In an era defined by volatility, resilience is strategy. And treasury, once confined to spreadsheets, is becoming the resilience function par excellence.
Across industries, a convergence of forces—ranging from geopolitical uncertainty and volatile capital markets to rising fraud risks, the explosion of data and the promise (and pitfalls) of artificial intelligence (AI)—is pulling treasury into the boardroom.
The function once defined by spreadsheets is now defined by scenario planning, data intelligence, cybersecurity vigilance and technology-driven decision-making.
Treasury’s elevation marks a generational inflection point. Just as the shift from paper ledgers to enterprise resource planning (ERP) systems transformed finance in the late 20th century, the shift from manual finance to data-standardized automation is redefining treasury in the 21st.
The treasurer is now both tactician and strategist, both operator and visionary. As a result, if one thread runs through treasury’s new playbook, it is trust; trust in data, partners and systems.
The winners will not be those who automate faster, but those who adopt and leverage standards more intelligently.
Advertisement: Scroll to Continue
Scenario Planning as a Strategic Weapon
Among the most striking evolutions in treasury’s role lies in its embrace of scenario planning. Once the purview of strategy consultants and risk officers, treasury departments are now developing sophisticated models that allow executives to test how shocks from supply chain disruptions to interest rate swings might ripple across the business.
Institutions like Bank of America are betting heavily on treasury data intelligence platforms, which promise real-time insights and predictive analytics. These systems aggregate payment flows, liquidity positions and counterparty exposures into dashboards that can guide strategy in the moment. Instead of reconciling figures at month’s end, treasurers are monitoring live data streams.
This shift is not merely about efficiency. Abandoning spreadsheets means breaking free of error-prone, siloed ways of working. With centralized, AI-enhanced platforms, treasury becomes a node of intelligence. The same tools that replace manual reconciliation also empower treasurers to advise on mergers, global expansion and capital structure optimization.
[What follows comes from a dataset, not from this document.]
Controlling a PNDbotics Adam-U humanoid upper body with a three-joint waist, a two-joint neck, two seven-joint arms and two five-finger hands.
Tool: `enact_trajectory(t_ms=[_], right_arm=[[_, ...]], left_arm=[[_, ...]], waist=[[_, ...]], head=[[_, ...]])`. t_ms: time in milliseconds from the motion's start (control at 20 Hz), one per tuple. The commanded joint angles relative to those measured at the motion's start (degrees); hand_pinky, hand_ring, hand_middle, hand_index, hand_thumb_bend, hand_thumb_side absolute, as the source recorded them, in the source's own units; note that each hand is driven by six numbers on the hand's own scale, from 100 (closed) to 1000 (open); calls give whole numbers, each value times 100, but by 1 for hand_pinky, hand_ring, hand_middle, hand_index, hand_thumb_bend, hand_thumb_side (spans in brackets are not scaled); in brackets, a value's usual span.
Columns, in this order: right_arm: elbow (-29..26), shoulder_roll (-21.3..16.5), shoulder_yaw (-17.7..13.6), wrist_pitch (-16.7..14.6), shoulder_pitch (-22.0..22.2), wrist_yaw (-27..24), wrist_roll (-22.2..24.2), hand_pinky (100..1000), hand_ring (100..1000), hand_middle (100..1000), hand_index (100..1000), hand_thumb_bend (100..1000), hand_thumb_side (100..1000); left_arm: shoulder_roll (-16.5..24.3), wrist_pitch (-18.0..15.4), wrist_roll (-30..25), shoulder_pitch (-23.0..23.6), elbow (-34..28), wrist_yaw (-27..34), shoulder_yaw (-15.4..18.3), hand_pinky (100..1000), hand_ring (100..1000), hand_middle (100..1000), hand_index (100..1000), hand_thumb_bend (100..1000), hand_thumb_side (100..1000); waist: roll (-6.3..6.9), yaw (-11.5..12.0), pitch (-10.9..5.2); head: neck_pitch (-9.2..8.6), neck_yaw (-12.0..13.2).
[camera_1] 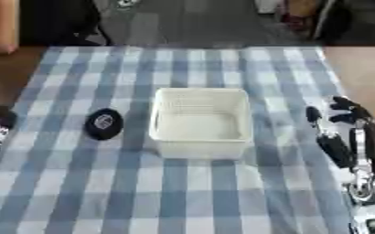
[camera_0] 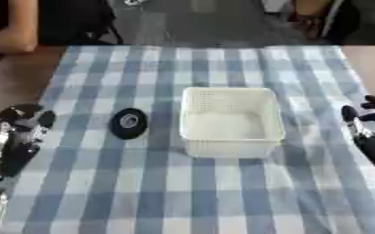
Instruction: Pick up objects on the table and place them in the box.
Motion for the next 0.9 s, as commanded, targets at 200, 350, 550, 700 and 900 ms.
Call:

The evolution extends to B2B payments, long dismissed as a back-office concern. Choosing the optimal payment mix is now a growth lever. Flexible, digital-first payment systems are essential for scaling in global markets where expectations around speed, cost and transparency differ widely.
Payments are no longer just about settling invoices; they are about competing in the marketplace.
The Digital Future’s Strategic Fault Lines
But as treasury becomes more connected and data-driven, its exposure to cyber risk intensifies. A single compromised vendor can now expose millions of dollars to fraud. The Baltimore city government’s recent $803,000 loss due to vendor payment fraud underscores the stakes.
Treasury’s proximity to cash makes it a prime target. Fraudsters exploit weak authentication, compromised email accounts and lax vendor verification protocols. As PYMNTS Intelligence reported, treasury leaders increasingly view third-party partners as potential cybersecurity liabilities. The trust-based networks that underpin payments are also potential points of failure.
This risk exposure is forcing treasury to adopt robust identity verification measures and vendor vetting. Companies like WEX, for instance, are deploying KYC solutions from providers such as Trulioo to bolster security in global markets. The message is clear: without strong digital identity and fraud defenses, growth initiatives can collapse overnight.
AI Sits Between Promise and Standardization
If treasury is moving beyond spreadsheets, the enabling force is AI. Startups like Attio, which just secured $52 million for its AI-native customer relationship management (CRM) platform, and logistics orchestration firms like Nauta, which raised $7 million to expand AI-powered capabilities, highlight the capital rushing into AI-driven enterprise tools.
For treasury specifically, AI offers both promise and peril. On one hand, predictive models can forecast liquidity needs. On the other, a fragmented landscape of AI solutions threatens interoperability and trust. Martini.ai’s call for industry-wide automation standards reflects this tension. Without consistent frameworks, firms risk deploying bespoke AI tools that cannot scale or integrate.
The elevation of treasury is not without challenges. Legacy systems, organizational silos and resistance to change can slow progress. Cyber risk remains a moving target. AI adoption raises questions of bias, explainability and compliance. Yet the trajectory is unmistakable.
What ties these ongoing innovations together is the broader narrative of the end of manual finance. Finance teams across industries are confronting the limits of human-centered processes. Spreadsheets, PDFs and manual reconciliations simply cannot keep pace with the velocity of global capital movement.
For companies navigating a future of uncertainty, the question is no longer whether treasury belongs at the strategy table. It is whether the company can afford to make decisions without them.